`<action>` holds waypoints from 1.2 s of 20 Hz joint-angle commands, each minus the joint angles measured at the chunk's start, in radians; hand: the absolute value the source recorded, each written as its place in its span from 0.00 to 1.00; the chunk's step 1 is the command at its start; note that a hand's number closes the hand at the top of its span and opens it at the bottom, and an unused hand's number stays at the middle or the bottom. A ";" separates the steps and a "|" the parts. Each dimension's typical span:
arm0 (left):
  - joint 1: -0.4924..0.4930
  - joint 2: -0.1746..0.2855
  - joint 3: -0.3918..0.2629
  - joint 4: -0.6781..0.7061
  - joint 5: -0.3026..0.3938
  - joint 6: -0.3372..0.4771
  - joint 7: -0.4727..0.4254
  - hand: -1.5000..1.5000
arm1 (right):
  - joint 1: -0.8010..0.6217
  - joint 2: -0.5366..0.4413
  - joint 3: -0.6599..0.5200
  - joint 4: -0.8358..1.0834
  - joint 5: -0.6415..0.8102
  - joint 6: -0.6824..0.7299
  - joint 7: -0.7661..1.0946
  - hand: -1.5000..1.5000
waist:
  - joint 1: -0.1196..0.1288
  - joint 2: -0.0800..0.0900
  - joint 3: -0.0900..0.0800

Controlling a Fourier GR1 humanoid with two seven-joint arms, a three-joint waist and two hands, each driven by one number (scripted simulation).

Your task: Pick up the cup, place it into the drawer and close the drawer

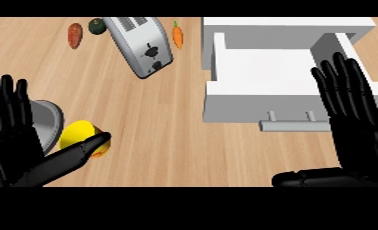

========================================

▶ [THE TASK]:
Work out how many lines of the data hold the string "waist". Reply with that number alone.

▶ [YOUR SOLUTION]:
2